Leonard was in his early thirties when he wrote this epic, fueled by amphetamines and perhaps just a trace of rage, which he disguises behind the comedy.

Reading it now, it’s pretty obvious that Leonard knew quite a bit about Ewen Cameron and MKULTRA and the secret experiments on children, including First Nations children, at McGill. He also knew what happened to people who spoke too openly about what they knew.

But how much did he know? Perhaps Beautiful Losers was written from bits of information that Cohen heard and improvised into a novel. Perhaps he did not directly witness these horrors, which he recounts in a hallucinatory way of consciousness; After all, it was 1966, he had taken LSD and read The Lamp of Albion Moonlight by Kenneth Patchen, a novel that some say inspired this. one

But hallucinations alone, even very well-informed hallucinations, do not explain the parallels between the events described in Beautiful Losers and the secret and real events in the behavioral laboratories of the Allan Memorial Institute, the center of secret experiments of the CIA in various unfortunate mental patients and children.
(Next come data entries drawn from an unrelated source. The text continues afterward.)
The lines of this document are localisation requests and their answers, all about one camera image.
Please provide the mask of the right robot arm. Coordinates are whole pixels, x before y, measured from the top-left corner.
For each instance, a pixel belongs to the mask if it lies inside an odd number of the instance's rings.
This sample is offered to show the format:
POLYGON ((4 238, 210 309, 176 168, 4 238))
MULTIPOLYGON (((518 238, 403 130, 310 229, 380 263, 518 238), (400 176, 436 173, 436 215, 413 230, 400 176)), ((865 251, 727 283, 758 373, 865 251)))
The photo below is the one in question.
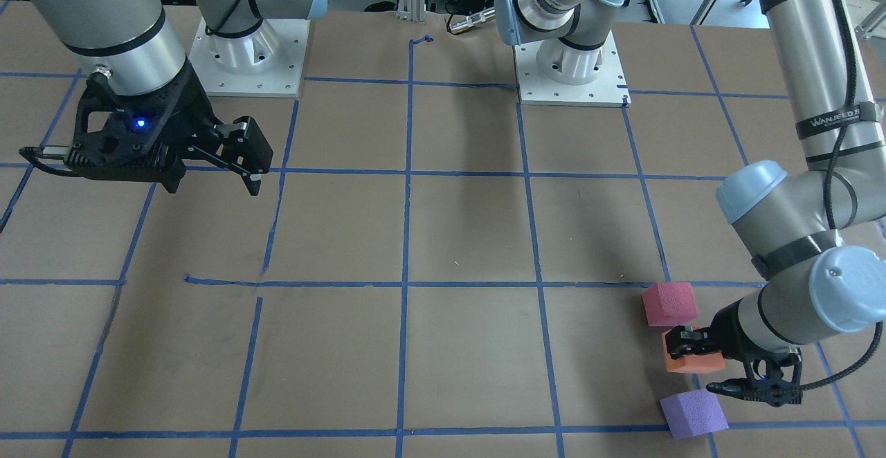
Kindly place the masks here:
POLYGON ((40 171, 177 191, 186 161, 234 172, 256 196, 274 152, 254 118, 225 122, 209 95, 293 98, 312 19, 328 0, 195 0, 191 52, 161 0, 31 0, 86 71, 69 146, 24 147, 40 171))

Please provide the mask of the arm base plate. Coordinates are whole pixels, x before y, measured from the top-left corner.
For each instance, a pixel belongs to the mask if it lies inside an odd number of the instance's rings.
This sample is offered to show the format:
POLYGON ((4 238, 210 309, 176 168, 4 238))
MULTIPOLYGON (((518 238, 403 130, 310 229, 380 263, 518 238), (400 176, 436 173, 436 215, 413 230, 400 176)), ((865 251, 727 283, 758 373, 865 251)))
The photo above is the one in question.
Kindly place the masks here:
POLYGON ((624 107, 632 102, 613 33, 591 51, 559 39, 514 47, 522 104, 624 107))
POLYGON ((225 98, 297 98, 311 23, 266 19, 252 35, 206 34, 201 20, 189 58, 206 95, 225 98))

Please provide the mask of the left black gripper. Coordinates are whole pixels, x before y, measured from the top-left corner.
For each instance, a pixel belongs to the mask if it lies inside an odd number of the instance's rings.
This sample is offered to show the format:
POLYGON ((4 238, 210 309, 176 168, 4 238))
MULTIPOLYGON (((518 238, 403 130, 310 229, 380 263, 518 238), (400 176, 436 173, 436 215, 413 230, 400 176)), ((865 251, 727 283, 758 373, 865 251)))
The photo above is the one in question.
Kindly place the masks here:
POLYGON ((667 332, 667 354, 673 360, 687 355, 713 354, 713 345, 724 358, 753 366, 761 358, 739 320, 739 302, 722 308, 709 328, 673 328, 667 332))

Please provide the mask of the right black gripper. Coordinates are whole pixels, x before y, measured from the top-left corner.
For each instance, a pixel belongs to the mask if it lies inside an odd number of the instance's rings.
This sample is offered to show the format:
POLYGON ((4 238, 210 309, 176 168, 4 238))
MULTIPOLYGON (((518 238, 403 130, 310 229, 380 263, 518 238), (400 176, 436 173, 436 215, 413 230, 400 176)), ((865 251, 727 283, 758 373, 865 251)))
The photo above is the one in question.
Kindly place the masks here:
POLYGON ((190 61, 171 82, 142 95, 120 95, 95 71, 77 105, 74 168, 161 168, 159 184, 177 193, 183 159, 238 174, 251 196, 262 187, 274 150, 251 116, 221 124, 190 61))

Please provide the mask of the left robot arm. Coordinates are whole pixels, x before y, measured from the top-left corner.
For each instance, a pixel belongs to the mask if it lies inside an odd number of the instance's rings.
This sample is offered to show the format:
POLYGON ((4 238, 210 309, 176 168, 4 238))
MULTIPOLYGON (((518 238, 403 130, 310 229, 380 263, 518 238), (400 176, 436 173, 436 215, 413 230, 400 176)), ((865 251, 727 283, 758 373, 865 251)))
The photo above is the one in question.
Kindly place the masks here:
MULTIPOLYGON (((670 51, 612 35, 619 0, 496 0, 499 31, 529 76, 588 90, 625 63, 662 75, 670 51)), ((884 216, 884 130, 844 0, 759 0, 795 116, 807 170, 775 161, 740 167, 716 197, 766 283, 721 309, 708 327, 667 320, 673 359, 717 355, 747 370, 798 369, 800 349, 884 322, 884 260, 845 246, 841 231, 884 216)))
The Nazi connection, which Cohen flirts with but does not develop, is obvious to anyone and is now backed up by thousands of pages of declassified CIA documents. Not that those documents mention children, of course. If they did, my generation would have grown up much faster. We would have stopped believing in fairy tales a long time ago.

There are no documents that survived beyond 1973, when CIA Director Stansfield Turner ordered his staff to destroy all evidence related to one of the ugliest investigative programs ever to appear in the halls of learning.

But Leonard Cohen mentions them in BEAUTIFUL LOSERS. Oh, not too directly, of course, but it alludes to orphans and pedophile scientists and priests, and it paints a picture of a world that, in those days, seemed the product of the fantasy of a drug-consumed mind.

Cohen, the whistleblower, playing the harp of his Jews in the ruins of what used to be called The Free World.

Cohen, the canny operative, cunningly calculating the limits of what he could say in print. He knew that if he told the simple truth, they wouldn’t believe it.

And he was right. NO critics received the message. No one connected the obvious dots, or followed the trail of breadcrumbs Leonard dropped for us in the woods. If they had, the trail would have led to the witch’s door and straight into the oven.

It’s been 40 years since Beautiful Losers was first published in 1996. And it’s time we reread it, with a copy of John Marks’ The Making of the Manchurian Candidate by our bedside, and our browsers ready to search. True, true stories of orphans, children, First Nations children, pedophile priests, cynical politicians, and Nazi doctors … they all populate the pages of Beautiful Losers.

In mythical form, of course.
Is it surprising that you searched libraries for news about the victims?
Fictional victims! all the victims we ourselves do not murder from incarceration … “p. 7
Still a brilliant literary diversion, this tour de force of style and showmanship is based on the bodies of “fictitious” victims whose graves Leonard adorns with a book-size epitaph.

“I have poisoned the air, I have lost my erection.
Is it because I came across the truth about Canada?
Fathers of the city, kill me, because I have talked too much. “P. 37

In an interview recently, Cohen called Beautiful Losers a long “prayer.” It’s strange, how religion tends to blur distinctions and erase memory: just like those drugs that MKULTRA was giving each and everyone. I hope you go out and find an old copy, or buy the new edition, and decide for yourself.